### [Given data]
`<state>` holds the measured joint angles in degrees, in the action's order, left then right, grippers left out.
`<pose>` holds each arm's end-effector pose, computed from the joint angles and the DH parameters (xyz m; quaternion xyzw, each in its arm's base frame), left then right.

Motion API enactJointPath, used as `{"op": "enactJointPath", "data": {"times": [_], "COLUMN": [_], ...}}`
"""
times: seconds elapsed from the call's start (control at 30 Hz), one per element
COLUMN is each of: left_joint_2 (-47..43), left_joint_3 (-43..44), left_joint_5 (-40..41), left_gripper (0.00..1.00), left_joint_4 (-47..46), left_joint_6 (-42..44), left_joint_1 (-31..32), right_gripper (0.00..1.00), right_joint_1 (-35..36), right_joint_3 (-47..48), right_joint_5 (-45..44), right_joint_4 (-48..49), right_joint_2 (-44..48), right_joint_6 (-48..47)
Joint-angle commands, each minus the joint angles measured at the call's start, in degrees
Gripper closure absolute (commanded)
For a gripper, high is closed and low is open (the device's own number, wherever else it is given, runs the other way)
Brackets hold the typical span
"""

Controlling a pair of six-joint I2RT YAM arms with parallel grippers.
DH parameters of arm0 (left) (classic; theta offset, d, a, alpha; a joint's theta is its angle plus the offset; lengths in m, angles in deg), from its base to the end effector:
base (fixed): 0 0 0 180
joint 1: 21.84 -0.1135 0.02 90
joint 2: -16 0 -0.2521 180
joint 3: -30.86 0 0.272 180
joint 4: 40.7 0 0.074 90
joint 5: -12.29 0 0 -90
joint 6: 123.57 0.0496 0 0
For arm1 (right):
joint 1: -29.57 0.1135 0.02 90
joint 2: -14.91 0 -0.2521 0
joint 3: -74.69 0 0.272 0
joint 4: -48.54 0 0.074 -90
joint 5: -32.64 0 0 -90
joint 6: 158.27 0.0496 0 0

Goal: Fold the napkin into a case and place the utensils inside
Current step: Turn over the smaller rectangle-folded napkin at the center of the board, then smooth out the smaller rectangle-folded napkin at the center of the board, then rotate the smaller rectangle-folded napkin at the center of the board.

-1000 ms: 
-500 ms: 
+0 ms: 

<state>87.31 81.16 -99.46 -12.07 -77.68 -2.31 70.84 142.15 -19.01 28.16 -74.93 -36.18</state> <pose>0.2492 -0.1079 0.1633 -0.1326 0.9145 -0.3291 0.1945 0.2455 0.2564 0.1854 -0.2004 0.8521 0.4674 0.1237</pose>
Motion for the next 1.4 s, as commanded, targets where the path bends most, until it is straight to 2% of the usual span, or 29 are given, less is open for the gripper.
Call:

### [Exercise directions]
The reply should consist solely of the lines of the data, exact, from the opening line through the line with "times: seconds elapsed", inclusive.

### [Answer area]
`<state>` holds the measured joint angles in degrees, in the action's order, left then right, grippers left out.
`<pose>` holds each arm's end-effector pose, computed from the joint angles and the DH parameters (xyz m; quaternion xyzw, each in its arm's base frame), left then right.

Motion API enactJointPath, used as `{"op": "enactJointPath", "data": {"times": [_], "COLUMN": [_], ...}}`
"""
times: seconds elapsed from the call's start (control at 30 Hz), one per element

No more work is left in this exercise.